Dataset extract —
---*---
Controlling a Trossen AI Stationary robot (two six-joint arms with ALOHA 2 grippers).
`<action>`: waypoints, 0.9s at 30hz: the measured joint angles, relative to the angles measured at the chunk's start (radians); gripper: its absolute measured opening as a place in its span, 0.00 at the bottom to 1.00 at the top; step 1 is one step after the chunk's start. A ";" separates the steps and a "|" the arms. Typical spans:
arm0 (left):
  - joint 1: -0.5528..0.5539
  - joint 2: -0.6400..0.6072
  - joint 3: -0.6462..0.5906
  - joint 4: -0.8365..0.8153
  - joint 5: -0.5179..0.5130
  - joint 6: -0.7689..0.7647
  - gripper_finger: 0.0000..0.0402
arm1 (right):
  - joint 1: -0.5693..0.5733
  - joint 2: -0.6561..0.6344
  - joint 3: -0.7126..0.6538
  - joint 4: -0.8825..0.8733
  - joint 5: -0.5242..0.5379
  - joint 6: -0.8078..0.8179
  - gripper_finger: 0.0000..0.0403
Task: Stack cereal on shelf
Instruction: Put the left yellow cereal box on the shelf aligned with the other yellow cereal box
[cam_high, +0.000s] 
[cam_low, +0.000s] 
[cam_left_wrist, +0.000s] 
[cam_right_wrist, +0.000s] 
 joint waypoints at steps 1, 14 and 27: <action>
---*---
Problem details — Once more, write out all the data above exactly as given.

Answer to the problem —
Controlling a Trossen AI Stationary robot (two six-joint arms with ALOHA 2 grippers).
`<action>`: waypoints, 0.9s at 30hz: the measured joint angles, relative to the angles measured at the chunk's start (radians); gripper: its absolute measured opening as a place in its span, 0.00 at the bottom to 1.00 at the top; step 1 is one step after the chunk's start. A ";" separates the steps and a "|" the arms. Typical spans:
arm0 (left):
  - joint 1: -0.5528..0.5539
  - joint 2: -0.6400..0.6072
  - joint 3: -0.6462..0.5906
  - joint 4: -0.8365..0.8153
  - joint 5: -0.5179..0.5130
  - joint 6: -0.7689..0.7647
  - gripper_finger: 0.0000..0.0402
arm1 (right):
  - joint 1: -0.5693..0.5733
  - joint 2: -0.6561..0.6344
  - joint 3: -0.7126..0.6538
  - joint 4: -0.8825..0.8733
  - joint 5: -0.5242..0.5379
  - joint 6: -0.8078..0.8179
  - gripper_finger: 0.0000..0.0403
Task: Stack cereal on shelf
Instruction: Put the left yellow cereal box on the shelf aligned with the other yellow cereal box
[cam_high, +0.000s] 
[cam_low, +0.000s] 
[cam_left_wrist, +0.000s] 
[cam_right_wrist, +0.000s] 
 joint waypoints at steps 1, 14 and 27: <action>

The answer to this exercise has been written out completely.